DiAMoNDBack: Diffusion-denoising Autoregressive Model for Non-Deterministic Backmapping of Cα Protein Traces

Michael S. Jones,Kirill Shmilovich,Andrew L. Ferguson
2023-07-24
Abstract:Coarse-grained molecular models of proteins permit access to length and time scales unattainable by all-atom models and the simulation of processes that occur on long-time scales such as aggregation and folding. The reduced resolution realizes computational accelerations but an atomistic representation can be vital for a complete understanding of mechanistic details. Backmapping is the process of restoring all-atom resolution to coarse-grained molecular models. In this work, we report DiAMoNDBack (Diffusion-denoising Autoregressive Model for Non-Deterministic Backmapping) as an autoregressive denoising diffusion probability model to restore all-atom details to coarse-grained protein representations retaining only C{\alpha} coordinates. The autoregressive generation process proceeds from the protein N-terminus to C-terminus in a residue-by-residue fashion conditioned on the C{\alpha} trace and previously backmapped backbone and side chain atoms within the local neighborhood. The local and autoregressive nature of our model makes it transferable between proteins. The stochastic nature of the denoising diffusion process means that the model generates a realistic ensemble of backbone and side chain all-atom configurations consistent with the coarse-grained C{\alpha} trace. We train DiAMoNDBack over 65k+ structures from Protein Data Bank (PDB) and validate it in applications to a hold-out PDB test set, intrinsically-disordered protein structures from the Protein Ensemble Database (PED), molecular dynamics simulations of fast-folding mini-proteins from DE Shaw Research, and coarse-grained simulation data. We achieve state-of-the-art reconstruction performance in terms of correct bond formation, avoidance of side chain clashes, and diversity of the generated side chain configurational states. We make DiAMoNDBack model publicly available as a free and open source Python package.
Biomolecules,Machine Learning
What problem does this paper attempt to address?
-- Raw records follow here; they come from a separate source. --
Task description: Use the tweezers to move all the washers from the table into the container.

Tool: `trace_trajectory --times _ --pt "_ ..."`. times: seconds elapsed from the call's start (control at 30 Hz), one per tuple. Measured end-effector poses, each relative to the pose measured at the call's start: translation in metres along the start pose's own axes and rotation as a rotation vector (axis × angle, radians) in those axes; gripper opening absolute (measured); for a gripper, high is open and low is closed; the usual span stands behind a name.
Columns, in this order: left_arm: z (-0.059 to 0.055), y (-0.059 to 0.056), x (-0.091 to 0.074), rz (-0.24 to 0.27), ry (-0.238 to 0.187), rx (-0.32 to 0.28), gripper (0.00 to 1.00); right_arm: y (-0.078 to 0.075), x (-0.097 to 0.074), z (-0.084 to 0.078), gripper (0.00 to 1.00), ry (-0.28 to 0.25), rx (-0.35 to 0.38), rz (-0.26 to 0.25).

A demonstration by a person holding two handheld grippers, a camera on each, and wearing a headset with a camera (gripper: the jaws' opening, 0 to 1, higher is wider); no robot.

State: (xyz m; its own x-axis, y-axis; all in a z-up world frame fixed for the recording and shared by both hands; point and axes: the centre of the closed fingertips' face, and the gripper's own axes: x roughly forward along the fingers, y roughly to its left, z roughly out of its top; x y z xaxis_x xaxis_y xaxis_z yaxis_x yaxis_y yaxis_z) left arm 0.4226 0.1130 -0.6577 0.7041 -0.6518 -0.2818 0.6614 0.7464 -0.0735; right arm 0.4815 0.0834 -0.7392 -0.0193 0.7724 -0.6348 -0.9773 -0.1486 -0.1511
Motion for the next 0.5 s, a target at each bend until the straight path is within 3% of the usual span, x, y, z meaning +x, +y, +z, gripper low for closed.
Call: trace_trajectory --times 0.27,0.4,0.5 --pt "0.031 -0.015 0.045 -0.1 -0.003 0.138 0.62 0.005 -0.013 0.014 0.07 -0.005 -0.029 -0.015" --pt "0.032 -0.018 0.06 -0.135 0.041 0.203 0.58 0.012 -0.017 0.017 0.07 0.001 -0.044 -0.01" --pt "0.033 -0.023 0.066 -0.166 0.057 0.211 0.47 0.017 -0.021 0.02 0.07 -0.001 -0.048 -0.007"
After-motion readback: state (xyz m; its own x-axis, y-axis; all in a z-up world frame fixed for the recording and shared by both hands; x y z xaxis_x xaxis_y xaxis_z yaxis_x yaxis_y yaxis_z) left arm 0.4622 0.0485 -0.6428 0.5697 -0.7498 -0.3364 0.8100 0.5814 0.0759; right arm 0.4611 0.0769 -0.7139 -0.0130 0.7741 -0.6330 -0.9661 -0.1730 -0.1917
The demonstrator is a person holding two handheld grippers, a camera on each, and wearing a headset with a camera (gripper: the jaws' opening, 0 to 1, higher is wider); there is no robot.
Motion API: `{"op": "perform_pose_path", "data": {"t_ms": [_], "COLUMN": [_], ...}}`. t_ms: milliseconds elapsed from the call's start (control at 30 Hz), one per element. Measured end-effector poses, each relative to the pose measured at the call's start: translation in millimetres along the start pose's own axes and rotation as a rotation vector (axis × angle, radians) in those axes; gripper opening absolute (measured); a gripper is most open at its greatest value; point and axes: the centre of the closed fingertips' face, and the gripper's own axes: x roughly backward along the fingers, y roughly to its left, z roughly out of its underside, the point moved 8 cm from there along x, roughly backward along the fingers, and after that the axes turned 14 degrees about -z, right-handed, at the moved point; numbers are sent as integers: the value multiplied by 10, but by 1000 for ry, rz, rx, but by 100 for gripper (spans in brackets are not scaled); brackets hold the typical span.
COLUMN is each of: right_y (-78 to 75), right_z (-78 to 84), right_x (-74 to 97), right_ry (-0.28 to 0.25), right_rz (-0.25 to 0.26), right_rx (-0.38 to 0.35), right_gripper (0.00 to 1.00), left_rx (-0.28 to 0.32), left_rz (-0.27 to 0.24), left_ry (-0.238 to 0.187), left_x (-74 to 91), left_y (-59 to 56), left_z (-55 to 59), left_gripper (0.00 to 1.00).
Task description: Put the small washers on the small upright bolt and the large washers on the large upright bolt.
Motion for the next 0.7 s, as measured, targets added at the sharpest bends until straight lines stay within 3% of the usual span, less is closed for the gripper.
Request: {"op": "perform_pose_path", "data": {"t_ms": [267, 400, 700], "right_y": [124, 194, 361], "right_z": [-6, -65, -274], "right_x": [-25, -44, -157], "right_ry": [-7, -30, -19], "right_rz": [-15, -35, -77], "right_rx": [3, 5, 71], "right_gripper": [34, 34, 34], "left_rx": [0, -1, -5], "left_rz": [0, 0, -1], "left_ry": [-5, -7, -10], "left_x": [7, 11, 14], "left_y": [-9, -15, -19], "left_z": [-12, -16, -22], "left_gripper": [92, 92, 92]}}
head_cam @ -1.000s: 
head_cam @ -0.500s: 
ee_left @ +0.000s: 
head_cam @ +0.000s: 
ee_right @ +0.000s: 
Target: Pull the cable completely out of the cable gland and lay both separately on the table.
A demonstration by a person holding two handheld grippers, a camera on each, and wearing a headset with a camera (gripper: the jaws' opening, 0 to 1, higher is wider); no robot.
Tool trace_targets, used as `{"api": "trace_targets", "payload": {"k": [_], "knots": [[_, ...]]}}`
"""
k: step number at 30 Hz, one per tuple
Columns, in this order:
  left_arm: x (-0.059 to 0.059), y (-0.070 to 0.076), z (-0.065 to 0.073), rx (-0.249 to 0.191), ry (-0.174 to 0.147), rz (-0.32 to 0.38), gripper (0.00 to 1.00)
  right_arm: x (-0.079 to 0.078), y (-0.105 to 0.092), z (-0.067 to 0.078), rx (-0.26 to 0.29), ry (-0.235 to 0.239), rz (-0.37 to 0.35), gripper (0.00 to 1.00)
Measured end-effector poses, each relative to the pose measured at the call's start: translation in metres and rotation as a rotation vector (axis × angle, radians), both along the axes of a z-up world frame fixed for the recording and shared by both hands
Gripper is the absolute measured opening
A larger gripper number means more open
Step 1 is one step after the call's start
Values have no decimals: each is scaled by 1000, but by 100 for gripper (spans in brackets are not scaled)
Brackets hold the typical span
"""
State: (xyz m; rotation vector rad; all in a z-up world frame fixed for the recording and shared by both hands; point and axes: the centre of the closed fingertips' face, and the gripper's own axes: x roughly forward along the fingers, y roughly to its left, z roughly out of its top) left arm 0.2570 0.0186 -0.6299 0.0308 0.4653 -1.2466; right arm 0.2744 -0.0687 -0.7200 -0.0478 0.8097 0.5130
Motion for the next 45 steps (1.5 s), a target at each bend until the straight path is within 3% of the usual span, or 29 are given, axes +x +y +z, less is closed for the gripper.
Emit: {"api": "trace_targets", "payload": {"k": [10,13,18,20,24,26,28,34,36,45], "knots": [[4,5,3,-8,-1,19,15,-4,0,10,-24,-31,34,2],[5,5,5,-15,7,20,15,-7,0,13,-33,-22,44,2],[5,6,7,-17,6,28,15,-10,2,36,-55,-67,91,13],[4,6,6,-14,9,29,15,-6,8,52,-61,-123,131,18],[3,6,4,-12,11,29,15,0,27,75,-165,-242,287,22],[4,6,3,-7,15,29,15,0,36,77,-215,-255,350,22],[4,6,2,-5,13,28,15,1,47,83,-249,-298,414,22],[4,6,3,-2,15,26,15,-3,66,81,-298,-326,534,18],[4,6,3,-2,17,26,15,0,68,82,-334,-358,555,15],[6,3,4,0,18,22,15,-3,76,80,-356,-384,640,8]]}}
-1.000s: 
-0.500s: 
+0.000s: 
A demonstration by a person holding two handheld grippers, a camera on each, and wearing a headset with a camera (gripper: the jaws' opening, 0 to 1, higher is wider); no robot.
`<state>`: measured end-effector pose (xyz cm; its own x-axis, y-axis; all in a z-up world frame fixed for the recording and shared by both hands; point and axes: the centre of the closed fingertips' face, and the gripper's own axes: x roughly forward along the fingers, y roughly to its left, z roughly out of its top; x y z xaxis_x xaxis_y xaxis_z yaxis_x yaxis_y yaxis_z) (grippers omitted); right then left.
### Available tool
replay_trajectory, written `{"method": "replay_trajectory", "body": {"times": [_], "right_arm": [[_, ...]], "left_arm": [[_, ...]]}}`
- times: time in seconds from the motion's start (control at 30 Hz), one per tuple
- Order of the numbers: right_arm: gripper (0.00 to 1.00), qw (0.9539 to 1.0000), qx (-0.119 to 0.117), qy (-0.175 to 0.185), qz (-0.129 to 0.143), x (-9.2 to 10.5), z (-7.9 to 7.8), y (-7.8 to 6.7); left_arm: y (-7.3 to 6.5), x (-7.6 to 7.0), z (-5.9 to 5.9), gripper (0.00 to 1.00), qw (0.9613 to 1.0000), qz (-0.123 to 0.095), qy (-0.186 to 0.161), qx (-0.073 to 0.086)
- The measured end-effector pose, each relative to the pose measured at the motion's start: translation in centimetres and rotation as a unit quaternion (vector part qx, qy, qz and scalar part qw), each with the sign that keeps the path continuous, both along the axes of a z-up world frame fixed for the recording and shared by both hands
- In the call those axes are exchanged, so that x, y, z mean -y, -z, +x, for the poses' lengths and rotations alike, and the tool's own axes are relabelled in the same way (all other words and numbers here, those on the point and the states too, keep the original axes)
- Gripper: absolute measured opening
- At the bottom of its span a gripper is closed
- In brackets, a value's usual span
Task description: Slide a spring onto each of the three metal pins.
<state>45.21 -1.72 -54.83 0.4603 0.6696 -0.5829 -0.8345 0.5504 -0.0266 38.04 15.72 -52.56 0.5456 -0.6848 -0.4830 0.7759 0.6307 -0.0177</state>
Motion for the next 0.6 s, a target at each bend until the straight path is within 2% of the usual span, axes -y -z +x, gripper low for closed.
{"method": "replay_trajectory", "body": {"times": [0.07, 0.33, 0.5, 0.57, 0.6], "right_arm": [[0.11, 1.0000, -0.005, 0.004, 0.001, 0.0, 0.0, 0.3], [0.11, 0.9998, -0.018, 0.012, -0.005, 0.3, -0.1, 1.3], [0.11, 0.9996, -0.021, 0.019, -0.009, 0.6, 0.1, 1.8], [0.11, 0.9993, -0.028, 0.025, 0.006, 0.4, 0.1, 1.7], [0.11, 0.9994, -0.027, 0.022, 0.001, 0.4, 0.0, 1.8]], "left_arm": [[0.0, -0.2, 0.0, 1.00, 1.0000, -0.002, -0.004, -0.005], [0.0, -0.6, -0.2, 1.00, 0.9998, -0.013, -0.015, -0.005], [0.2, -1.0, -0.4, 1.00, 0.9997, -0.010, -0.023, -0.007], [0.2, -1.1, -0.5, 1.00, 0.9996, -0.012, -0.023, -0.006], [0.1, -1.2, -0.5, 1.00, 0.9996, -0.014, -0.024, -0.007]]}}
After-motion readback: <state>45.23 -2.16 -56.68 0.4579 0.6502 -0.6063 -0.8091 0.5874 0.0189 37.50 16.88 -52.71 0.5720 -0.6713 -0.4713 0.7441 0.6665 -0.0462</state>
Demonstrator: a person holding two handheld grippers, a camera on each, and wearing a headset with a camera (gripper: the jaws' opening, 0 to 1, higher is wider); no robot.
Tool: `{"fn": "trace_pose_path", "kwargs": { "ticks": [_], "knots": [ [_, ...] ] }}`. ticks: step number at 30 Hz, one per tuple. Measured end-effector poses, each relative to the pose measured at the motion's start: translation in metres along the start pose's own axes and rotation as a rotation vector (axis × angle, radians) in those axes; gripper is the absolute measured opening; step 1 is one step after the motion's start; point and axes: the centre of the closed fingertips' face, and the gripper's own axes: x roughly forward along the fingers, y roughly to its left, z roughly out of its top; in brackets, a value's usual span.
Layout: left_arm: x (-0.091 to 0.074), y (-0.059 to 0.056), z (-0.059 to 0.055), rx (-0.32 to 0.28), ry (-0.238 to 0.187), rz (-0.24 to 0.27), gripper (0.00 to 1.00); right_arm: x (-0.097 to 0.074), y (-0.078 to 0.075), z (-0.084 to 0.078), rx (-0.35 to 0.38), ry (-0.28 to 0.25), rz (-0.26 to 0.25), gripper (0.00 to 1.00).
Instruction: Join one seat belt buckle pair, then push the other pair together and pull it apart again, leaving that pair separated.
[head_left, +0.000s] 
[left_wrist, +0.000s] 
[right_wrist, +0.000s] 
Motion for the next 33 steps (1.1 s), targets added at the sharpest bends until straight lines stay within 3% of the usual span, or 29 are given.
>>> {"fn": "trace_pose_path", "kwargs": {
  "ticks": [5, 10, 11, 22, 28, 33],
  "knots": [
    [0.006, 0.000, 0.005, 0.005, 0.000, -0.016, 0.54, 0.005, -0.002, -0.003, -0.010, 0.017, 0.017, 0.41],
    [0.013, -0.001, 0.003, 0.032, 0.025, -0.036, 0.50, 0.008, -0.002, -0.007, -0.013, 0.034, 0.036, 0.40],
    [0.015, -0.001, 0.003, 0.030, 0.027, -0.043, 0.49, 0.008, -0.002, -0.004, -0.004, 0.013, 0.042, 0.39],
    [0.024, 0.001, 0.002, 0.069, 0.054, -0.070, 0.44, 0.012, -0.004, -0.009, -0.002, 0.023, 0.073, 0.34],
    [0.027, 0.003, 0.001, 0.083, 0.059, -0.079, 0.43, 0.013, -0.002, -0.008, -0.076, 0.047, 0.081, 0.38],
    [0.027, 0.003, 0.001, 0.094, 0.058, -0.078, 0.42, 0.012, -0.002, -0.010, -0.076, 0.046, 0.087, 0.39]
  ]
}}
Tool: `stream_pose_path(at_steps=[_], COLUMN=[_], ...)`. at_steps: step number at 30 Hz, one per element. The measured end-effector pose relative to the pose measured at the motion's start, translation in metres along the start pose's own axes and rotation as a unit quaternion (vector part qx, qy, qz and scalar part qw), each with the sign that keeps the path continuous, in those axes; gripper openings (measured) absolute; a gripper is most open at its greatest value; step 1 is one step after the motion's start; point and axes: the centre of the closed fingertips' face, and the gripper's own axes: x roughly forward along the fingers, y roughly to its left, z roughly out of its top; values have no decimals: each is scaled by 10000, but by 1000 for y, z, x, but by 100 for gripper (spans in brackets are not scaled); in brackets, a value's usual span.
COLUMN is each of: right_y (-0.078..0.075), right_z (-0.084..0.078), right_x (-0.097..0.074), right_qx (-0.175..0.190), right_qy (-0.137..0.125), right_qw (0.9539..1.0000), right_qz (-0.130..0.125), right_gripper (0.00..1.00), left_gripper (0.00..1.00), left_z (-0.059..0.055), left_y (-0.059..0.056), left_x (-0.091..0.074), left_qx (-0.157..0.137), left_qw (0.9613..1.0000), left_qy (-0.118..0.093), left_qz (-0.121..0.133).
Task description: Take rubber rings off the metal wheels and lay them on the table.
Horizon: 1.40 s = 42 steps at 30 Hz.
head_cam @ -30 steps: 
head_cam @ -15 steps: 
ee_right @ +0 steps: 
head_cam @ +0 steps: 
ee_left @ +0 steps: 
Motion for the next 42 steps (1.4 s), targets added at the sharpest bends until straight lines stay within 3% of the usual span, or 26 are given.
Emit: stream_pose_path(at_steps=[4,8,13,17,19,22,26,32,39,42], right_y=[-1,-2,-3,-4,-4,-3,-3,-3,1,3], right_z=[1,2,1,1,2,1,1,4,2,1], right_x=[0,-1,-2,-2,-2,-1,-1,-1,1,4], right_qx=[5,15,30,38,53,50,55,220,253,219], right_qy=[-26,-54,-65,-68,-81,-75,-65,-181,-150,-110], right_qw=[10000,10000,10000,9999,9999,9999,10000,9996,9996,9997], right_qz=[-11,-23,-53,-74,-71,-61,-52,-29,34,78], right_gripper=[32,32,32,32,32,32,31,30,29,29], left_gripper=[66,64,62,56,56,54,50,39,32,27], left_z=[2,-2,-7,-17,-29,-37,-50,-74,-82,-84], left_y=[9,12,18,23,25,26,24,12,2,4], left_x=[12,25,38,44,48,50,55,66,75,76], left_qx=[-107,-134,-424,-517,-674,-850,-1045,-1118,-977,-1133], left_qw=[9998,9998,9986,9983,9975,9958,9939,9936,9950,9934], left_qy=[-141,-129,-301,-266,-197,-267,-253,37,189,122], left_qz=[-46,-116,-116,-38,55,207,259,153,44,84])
The paper aims to address the issue of loss of atomic details in coarse-grained models of proteins during molecular dynamics simulations, especially when full atomic details are needed for in-depth mechanistic analysis. The authors propose a new method called DiAMoNDBack (Diffusion-denoising Autoregressive Model for Non-Deterministic Backmapping), which is an autoregressive generative model based on the Diffusion Denoising Probabilistic Model (DDPM) to recover full atomic details from coarse-grained protein models that only contain Cα atom trajectories. Specifically, DiAMoNDBack aims to generate the full atomic structure of a protein step-by-step and autoregressively while preserving the Cα coordinates, processing each residue from the N-terminus to the C-terminus. This method can generate a set of physically plausible all-atom conformations consistent with the original coarse-grained Cα trajectory. Due to its locality and autoregressive nature, the model can be transferred between different proteins, and because of the stochastic nature of the diffusion process, it can generate multiple sets of all-atom conformations that conform to the original coarse-grained Cα trajectory. To validate the effectiveness of DiAMoNDBack, the authors trained it using over 65,000 structures from the Protein Data Bank (PDB) and validated it on a reserved PDB test set, the Protein Ensemble Database (PED) of intrinsically disordered protein structures, molecular dynamics simulation data of fast-folding small proteins, and specific coarse-grained simulation data. The results show that DiAMoNDBack achieves state-of-the-art performance in reconstruction, excelling in correctly forming chemical bonds, avoiding side-chain spatial clashes, and generating diverse side-chain conformational states. However, a drawback of DiAMoNDBack is its relatively slow generation process, which is much slower than other methods like GenZProt and PULCHRA. Nevertheless, the authors have made DiAMoNDBack available to the research community as a free and open-source Python package.